Looking into the Buddhist perspective would probably interest you, but I empathize with your experience. A long time investigating experientially, and I’ve found that my perfectionistic ideal of humanity does not exist. Humans are strange and irrational and ugly and how the hell did “I” end up one. It feels like I don’t belong in this body but I don’t have a better idea of where I belong anymore. I don’t hate the image in the mirror, but you’re telling me that’s “me?” That name I respond to is “me?” It’s so strange. There’s totally a disconnect. This body seems to limit me greatly, but it also does cool things of its own accord my mind doesn’t think possible.

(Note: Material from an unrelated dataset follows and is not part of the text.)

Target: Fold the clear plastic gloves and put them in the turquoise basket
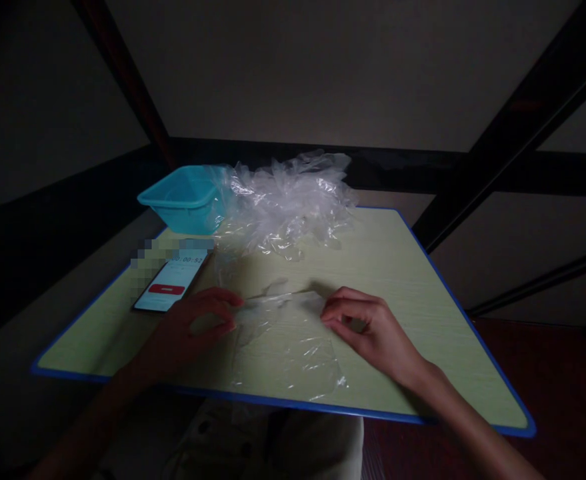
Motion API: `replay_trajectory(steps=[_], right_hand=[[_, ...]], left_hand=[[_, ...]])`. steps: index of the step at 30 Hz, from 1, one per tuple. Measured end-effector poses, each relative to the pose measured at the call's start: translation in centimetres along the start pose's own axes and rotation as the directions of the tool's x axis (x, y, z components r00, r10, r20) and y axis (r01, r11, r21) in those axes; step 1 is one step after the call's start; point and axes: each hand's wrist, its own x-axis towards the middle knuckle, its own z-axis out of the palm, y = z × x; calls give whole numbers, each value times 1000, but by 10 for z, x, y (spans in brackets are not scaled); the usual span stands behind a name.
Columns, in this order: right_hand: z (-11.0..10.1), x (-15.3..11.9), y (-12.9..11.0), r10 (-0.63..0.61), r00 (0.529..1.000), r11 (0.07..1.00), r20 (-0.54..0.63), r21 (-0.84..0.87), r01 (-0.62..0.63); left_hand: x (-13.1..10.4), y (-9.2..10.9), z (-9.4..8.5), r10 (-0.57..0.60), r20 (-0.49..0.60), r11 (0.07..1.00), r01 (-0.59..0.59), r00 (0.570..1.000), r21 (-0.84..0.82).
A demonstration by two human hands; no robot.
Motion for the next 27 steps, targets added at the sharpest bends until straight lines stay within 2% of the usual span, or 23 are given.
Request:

So I have identified with the voice in my head for a long time, but at some point it got extra loud and stupid and I had OCD and I realized with the help of Buddhist informed stuff that I don’t have to identify with my thoughts. I understand intellectual that the self is composed of nonself elements and does not necessarily exist, but it still has felt sort of like there has been a “me” at war with all my thoughts since my black and white thinking decided thoughts are wrong.
What fascinates me is the greatly differing perspectives of other “spiritual seekers” I have seen online. They have neurotypical coherent senses of self and want to bliss out and merge with the rest of the universe. Meanwhile I’m coming in with my face dragged through the dirt of the abyss despite relatively good material circumstances. My brain says nothing’s real, it gets really mad when things change, and my stomach constantly hurts from “dissatisfaction.” Will Buddhism fix this? Do I really think I can get enlightened? Am I just suppressing the part of me that wants to criticize everything and believe nothing again? I don’t know but I think I’m less dissociated and anxious, so that’s something.